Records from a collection

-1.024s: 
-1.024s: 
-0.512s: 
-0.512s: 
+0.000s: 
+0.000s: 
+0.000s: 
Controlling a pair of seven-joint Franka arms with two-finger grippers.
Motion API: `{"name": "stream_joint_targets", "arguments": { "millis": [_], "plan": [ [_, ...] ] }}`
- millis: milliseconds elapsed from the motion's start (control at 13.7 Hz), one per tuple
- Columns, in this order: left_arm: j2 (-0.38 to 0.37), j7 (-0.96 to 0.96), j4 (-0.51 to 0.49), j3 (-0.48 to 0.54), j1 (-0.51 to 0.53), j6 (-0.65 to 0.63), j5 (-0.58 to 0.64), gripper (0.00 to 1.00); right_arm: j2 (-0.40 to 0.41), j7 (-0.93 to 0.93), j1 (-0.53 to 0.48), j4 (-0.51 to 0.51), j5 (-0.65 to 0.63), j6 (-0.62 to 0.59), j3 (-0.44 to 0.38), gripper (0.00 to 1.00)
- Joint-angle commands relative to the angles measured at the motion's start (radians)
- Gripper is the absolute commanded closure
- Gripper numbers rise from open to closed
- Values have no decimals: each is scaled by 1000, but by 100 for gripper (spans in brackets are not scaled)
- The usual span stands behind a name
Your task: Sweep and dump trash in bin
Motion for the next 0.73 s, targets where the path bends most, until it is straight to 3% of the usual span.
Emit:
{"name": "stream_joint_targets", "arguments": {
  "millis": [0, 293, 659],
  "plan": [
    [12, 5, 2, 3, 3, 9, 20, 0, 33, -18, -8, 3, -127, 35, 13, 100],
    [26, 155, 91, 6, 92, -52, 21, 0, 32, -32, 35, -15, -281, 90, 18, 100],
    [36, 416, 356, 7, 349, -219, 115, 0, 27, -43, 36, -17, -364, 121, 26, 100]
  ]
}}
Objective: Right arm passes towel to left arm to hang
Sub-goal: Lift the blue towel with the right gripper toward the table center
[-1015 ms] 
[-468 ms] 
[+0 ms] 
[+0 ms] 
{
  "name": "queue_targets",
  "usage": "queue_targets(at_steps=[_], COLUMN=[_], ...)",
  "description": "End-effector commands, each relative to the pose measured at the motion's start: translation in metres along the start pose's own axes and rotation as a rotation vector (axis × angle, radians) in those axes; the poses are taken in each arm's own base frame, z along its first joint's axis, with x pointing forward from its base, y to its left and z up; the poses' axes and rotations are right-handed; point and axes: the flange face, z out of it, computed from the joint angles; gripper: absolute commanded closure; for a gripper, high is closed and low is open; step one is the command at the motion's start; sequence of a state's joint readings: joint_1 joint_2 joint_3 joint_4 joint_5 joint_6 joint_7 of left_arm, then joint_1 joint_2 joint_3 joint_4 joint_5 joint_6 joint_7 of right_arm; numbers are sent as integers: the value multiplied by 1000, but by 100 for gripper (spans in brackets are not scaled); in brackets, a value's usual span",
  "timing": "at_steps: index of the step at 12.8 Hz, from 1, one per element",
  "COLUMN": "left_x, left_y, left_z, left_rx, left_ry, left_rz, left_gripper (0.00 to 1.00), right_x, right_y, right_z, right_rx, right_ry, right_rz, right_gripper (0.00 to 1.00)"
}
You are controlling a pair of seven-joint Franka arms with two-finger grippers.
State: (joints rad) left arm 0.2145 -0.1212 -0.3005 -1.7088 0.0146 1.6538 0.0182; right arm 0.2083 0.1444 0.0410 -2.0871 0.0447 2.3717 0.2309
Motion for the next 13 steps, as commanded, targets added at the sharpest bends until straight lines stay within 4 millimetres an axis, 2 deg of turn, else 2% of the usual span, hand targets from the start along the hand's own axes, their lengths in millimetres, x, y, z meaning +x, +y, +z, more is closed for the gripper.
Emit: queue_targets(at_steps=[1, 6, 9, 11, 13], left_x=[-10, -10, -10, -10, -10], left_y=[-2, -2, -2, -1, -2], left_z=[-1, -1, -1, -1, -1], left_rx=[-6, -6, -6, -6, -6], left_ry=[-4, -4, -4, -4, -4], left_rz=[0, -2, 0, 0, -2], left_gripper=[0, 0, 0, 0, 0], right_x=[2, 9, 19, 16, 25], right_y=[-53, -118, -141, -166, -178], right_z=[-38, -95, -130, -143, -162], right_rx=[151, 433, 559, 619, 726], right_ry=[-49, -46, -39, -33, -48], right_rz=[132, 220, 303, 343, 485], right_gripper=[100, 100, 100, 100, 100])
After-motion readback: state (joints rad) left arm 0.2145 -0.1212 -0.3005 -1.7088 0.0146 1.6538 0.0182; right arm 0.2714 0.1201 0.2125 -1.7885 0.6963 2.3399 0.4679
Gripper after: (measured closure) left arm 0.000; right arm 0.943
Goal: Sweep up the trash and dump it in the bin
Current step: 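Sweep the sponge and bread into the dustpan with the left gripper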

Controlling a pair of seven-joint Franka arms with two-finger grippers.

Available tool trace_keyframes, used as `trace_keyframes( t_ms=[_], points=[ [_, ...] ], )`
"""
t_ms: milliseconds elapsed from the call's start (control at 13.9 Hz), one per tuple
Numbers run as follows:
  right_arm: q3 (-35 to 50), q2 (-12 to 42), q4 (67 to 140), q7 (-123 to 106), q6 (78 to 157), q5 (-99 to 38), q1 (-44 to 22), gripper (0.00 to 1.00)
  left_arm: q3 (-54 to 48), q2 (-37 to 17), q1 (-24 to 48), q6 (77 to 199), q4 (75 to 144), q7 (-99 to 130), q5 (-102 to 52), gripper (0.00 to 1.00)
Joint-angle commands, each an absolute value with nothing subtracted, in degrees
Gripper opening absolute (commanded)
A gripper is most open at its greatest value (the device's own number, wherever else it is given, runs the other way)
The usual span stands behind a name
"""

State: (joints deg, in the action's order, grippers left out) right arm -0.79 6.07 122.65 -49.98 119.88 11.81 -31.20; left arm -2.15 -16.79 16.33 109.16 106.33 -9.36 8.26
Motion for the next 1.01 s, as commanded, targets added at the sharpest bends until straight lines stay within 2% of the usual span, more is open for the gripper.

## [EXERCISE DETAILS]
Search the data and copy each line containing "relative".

## [SOLUTION TO THIS EXERCISE]
- Joint-angle commands relative to the angles measured at the motion's start (radians)
  "description": "End-effector commands, each relative to the pose measured at the motion's start: translation in metres along the start pose's own axes and rotation as a rotation vector (axis × angle, radians) in those axes; the poses are taken in each arm's own base frame, z along its first joint's axis, with x pointing forward from its base, y to its left and z up; the poses' axes and rotations are right-handed; point and axes: the flange face, z out of it, computed from the joint angles; gripper: absolute commanded closure; for a gripper, high is closed and low is open; step one is the command at the motion's start; sequence of a state's joint readings: joint_1 joint_2 joint_3 joint_4 joint_5 joint_6 joint_7 of left_arm, then joint_1 joint_2 joint_3 joint_4 joint_5 joint_6 joint_7 of right_arm; numbers are sent as integers: the value multiplied by 1000, but by 100 for gripper (spans in brackets are not scaled); in brackets, a value's usual span",

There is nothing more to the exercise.